Ahora que conoce las relaciones que componen el esquema de datos, puede explorar un tipo específico de diseño de esquema, el esquema de estrella, que está optimizado para ofrecer alto rendimiento y facilidad de uso.
Esquemas de estrella
Puede diseñar un esquema de estrella para simplificar los datos. No es la única manera de simplificarlos, pero es un método popular; por tanto, todos los analista de datos de Power BI deben comprenderlo. En un esquema de estrella, cada tabla del modelo semántico se define como una tabla de hechos o de dimensiones, como se muestra en el siguiente objeto visual.
Las tablas de hechos contienen valores de datos de eventos o de observación: pedidos de ventas, recuentos de productos, precios, fechas y horas de transacciones, y cantidades. Las tablas de hechos pueden contener varios valores repetidos. Por ejemplo, un producto puede aparecer varias veces en varias filas para diferentes clientes en fechas distintas. Estos valores se pueden sumar para crear objetos visuales. Por ejemplo, un objeto visual del total de pedidos de ventas es una suma de todos los pedidos de ventas en la tabla de hechos. Con las tablas de hechos, es habitual ver columnas rellenadas con números y fechas. Los números pueden ser unidades de medida, como el importe de venta, o pueden ser claves, como un identificador de cliente. Las fechas representan el tiempo que se registra, como la fecha del pedido o la del envío.
Las tablas de dimensiones contienen los detalles sobre los datos de las tablas de hechos: productos, ubicaciones, empleados y tipos de pedido. Estas tablas están conectadas a la tabla de hechos a través de columnas de clave. Las tablas de dimensiones se usan para filtrar y agrupar los datos de las tablas de hechos. Las tablas de hechos, por otro lado, contienen los datos medibles, como ventas e ingresos, y cada fila representa una combinación única de valores de las tablas de dimensiones. En el objeto visual de pedidos de ventas totales, puede agrupar los datos para ver los pedidos de ventas totales por producto, donde el producto son datos de la tabla de dimensiones.
Las tablas de hechos son mucho más grandes que las de dimensiones, porque en ellas se producen numerosos eventos, como ventas individuales. Las tablas de dimensiones suelen ser más pequeñas porque está limitado al número de elementos que puede filtrar y agrupar. Por ejemplo, un año contiene solamente un número fijo de meses y Estados Unidos se compone de un número concreto de estados.
Teniendo en cuenta esta información sobre las tablas de hechos y las de dimensiones, se preguntará cómo puede crear este objeto visual en Power BI.
Los datos pertinentes se encuentran en dos tablas, Employee (Empleado) y Sales (Ventas), como se muestra en el siguiente modelo semántico.

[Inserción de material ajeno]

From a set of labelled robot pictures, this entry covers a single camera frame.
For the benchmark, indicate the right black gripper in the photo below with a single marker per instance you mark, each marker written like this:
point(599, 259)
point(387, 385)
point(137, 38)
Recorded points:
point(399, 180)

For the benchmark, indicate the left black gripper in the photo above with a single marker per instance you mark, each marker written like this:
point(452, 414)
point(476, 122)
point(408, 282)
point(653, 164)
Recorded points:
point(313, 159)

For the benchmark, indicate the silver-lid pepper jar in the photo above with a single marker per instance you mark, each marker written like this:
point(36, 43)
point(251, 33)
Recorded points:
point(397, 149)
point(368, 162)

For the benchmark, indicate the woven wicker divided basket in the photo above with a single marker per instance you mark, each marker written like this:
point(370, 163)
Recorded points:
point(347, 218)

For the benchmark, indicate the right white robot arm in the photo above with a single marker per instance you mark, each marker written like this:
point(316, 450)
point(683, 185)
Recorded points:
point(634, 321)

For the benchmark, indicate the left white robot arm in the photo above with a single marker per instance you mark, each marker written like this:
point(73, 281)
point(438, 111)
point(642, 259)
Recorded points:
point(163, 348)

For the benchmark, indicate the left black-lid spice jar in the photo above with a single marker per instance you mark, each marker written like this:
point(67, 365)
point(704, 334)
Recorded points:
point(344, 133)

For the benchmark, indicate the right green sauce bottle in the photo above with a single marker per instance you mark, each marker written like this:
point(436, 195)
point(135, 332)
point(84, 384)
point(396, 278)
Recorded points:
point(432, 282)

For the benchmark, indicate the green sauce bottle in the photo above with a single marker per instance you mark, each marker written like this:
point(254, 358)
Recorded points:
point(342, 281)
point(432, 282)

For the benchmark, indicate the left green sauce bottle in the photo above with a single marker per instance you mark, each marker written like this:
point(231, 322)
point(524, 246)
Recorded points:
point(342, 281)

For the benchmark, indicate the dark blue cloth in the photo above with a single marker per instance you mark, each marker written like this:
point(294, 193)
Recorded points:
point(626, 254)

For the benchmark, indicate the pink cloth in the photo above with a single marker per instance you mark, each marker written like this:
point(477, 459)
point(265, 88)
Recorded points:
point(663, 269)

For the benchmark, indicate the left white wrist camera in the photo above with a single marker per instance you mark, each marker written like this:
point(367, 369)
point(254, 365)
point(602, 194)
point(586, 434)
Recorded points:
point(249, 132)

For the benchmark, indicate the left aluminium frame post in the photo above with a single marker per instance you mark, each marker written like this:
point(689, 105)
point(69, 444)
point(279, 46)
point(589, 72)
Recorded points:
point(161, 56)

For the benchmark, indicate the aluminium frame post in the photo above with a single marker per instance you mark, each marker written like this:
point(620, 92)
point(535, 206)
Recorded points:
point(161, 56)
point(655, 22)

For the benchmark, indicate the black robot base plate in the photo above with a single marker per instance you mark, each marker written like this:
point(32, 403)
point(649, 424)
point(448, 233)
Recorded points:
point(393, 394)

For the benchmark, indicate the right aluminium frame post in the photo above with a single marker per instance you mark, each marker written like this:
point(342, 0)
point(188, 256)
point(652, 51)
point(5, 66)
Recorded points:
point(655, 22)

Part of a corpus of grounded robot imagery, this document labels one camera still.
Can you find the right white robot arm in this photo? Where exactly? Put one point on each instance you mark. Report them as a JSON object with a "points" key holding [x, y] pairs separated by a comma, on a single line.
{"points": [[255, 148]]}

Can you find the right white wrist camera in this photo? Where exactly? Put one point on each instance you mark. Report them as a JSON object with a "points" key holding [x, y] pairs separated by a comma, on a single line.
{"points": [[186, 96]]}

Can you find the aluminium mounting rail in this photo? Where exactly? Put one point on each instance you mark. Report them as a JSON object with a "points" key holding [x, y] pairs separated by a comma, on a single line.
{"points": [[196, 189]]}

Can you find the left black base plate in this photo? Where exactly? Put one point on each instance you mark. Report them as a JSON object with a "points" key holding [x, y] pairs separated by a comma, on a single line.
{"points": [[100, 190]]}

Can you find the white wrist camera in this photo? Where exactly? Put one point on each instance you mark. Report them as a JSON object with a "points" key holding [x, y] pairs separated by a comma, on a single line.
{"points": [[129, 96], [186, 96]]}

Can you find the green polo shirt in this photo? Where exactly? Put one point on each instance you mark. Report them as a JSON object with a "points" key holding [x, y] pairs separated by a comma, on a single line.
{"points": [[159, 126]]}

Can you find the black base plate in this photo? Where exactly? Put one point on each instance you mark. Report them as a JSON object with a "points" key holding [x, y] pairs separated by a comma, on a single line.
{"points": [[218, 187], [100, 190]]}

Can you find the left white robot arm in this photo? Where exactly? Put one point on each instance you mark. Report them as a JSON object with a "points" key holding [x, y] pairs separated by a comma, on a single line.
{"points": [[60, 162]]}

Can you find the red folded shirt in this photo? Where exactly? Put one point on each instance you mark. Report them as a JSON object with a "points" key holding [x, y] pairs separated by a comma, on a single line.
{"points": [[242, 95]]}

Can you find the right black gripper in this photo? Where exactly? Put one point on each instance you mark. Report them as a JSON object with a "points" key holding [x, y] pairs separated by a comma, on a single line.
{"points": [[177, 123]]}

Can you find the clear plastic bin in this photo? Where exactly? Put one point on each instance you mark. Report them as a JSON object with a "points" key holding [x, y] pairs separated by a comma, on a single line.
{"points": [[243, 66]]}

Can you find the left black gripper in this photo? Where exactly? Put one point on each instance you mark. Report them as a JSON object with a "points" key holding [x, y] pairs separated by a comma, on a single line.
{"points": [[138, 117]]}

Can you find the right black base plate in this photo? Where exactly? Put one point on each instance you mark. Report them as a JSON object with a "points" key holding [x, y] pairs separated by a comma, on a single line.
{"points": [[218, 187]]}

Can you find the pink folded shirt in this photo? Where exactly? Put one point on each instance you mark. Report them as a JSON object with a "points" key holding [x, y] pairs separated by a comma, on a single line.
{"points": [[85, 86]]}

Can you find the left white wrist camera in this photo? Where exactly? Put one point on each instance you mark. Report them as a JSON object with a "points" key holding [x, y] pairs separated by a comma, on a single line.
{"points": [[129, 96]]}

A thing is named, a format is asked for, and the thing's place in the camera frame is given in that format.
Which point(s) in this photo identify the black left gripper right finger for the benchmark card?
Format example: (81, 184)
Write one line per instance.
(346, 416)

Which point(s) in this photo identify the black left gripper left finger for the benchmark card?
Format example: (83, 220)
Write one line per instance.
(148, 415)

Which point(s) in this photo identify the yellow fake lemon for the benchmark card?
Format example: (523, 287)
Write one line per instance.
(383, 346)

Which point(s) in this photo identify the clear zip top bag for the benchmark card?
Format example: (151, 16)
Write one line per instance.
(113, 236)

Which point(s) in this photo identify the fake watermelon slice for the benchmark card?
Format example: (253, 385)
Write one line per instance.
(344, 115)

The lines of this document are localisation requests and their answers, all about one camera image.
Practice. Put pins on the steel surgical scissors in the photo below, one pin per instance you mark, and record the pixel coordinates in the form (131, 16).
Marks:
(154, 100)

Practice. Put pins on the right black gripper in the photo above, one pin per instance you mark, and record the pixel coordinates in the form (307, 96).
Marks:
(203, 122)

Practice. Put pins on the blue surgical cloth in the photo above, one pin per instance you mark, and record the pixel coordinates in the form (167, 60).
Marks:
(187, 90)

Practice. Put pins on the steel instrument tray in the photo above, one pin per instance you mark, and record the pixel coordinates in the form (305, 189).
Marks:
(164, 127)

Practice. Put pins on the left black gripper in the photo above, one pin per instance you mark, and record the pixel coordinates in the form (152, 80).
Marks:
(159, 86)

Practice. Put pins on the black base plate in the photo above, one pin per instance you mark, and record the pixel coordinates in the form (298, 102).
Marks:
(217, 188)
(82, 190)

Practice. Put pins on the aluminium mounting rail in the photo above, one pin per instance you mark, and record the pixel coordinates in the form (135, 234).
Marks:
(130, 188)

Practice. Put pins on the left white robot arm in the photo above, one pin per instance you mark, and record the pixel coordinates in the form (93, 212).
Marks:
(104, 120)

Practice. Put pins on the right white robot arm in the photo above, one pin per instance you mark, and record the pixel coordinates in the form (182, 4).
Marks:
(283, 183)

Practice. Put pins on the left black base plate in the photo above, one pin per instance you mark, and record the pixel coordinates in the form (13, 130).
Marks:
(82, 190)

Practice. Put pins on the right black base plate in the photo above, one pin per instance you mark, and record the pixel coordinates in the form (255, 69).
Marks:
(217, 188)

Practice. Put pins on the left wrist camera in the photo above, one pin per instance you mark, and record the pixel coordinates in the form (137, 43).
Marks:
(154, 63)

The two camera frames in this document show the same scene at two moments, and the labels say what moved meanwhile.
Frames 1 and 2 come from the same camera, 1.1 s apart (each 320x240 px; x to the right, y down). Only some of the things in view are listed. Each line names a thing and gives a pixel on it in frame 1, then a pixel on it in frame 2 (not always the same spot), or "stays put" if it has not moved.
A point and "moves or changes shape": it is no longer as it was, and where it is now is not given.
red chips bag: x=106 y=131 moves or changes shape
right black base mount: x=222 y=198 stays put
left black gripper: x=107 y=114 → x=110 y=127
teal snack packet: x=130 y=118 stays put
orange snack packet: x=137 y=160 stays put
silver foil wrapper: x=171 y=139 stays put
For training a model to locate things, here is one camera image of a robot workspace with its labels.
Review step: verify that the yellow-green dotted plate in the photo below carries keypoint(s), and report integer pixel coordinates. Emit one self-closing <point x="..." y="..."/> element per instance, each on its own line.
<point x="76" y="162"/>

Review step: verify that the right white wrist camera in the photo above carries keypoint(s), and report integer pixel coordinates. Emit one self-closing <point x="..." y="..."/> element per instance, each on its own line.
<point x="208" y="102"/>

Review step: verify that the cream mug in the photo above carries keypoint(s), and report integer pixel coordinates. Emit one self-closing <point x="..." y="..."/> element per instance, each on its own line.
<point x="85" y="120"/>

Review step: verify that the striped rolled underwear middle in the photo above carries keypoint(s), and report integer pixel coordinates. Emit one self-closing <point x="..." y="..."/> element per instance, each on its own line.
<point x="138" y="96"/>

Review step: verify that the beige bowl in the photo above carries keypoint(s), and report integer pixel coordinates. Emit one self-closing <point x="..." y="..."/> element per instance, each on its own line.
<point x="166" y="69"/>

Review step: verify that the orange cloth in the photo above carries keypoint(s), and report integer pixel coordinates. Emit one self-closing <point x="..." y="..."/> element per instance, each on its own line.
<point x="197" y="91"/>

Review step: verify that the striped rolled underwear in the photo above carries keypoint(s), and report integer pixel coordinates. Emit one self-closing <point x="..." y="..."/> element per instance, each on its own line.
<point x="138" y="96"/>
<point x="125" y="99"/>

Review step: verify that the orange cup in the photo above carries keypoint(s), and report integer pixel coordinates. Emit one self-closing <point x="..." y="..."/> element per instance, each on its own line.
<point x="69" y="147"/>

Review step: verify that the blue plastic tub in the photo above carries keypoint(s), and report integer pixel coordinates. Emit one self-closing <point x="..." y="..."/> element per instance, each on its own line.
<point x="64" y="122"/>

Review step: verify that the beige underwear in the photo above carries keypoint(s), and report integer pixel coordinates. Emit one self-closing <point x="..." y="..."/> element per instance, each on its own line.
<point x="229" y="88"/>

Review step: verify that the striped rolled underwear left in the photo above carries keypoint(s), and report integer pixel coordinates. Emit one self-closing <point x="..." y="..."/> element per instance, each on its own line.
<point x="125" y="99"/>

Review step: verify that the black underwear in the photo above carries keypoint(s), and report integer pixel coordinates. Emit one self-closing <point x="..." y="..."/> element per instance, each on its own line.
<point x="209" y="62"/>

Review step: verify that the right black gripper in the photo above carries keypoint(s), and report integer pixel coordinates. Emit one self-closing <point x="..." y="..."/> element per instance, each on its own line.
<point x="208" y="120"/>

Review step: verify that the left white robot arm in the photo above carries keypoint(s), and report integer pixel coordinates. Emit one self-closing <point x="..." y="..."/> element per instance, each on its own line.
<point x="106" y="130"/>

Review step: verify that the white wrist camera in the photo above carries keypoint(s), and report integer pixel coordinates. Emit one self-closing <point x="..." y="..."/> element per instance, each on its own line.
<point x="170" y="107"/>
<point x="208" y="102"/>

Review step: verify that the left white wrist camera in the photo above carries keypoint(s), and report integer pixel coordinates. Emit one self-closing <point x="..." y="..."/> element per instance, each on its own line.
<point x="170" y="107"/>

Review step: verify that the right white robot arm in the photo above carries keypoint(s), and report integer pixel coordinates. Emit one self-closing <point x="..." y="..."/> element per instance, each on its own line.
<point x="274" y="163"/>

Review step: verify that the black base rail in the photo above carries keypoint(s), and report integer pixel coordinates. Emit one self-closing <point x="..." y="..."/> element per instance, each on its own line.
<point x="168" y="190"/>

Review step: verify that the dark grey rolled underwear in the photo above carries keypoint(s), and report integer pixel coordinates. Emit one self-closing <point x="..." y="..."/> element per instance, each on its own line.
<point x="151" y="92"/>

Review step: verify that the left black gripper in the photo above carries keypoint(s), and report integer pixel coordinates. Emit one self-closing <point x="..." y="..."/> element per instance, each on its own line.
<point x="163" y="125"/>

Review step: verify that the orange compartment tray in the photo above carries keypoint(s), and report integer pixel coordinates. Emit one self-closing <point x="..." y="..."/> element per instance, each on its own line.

Como la tabla Sales contiene los valores de pedidos de venta, que se pueden agregar, se considera una tabla de hechos. La tabla Employee contiene el nombre de empleado específico, que filtra los pedidos de ventas, por lo que sería una tabla de dimensiones. La columna común entre las dos tablas, que es la clave principal de la tabla Employee, es EmployeeID, por lo que puede establecer una relación entre las dos tablas en función de esta columna.
Al crear esta relación, puede diseñar el objeto visual según los requisitos, como se muestra en la ilustración siguiente. Si no hubiera establecido esta relación, pero sin olvidar las similitudes entre las dos tablas, habría tenido más dificultades para crear el objeto visual.
Los esquemas de estrella y el modelo semántico subyacente son la base de los informes organizados; cuanto más tiempo dedique a crear estas conexiones y el diseño, más fácil será crear y mantener informes.